STORED DATA Start Marker
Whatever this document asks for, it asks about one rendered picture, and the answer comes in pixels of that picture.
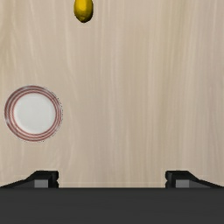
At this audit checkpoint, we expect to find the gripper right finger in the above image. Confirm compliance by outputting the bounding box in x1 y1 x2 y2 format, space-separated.
164 170 224 189

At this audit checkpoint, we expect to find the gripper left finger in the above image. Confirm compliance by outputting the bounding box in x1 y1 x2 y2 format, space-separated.
0 170 60 189

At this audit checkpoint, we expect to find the white plate with red rings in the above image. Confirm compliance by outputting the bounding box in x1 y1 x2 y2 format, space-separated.
3 84 63 143

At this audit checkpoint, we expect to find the yellow lemon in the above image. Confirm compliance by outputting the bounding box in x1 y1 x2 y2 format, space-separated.
73 0 95 24
STORED DATA End Marker
Once the pictures are set aside, please output all the data word for word.

**REPLY TO THE TASK**
Whatever this document asks for, it asks about one rendered picture, and the answer comes in pixels of that picture.
At this audit checkpoint, we expect to find the gripper right finger in the above image. Confirm compliance by outputting the bounding box in x1 y1 x2 y2 format, space-separated.
164 170 224 189

At this audit checkpoint, we expect to find the gripper left finger in the above image. Confirm compliance by outputting the bounding box in x1 y1 x2 y2 format, space-separated.
0 170 60 189

At this audit checkpoint, we expect to find the white plate with red rings in the above image. Confirm compliance by outputting the bounding box in x1 y1 x2 y2 format, space-separated.
3 84 63 143

At this audit checkpoint, we expect to find the yellow lemon in the above image. Confirm compliance by outputting the bounding box in x1 y1 x2 y2 format, space-separated.
73 0 95 24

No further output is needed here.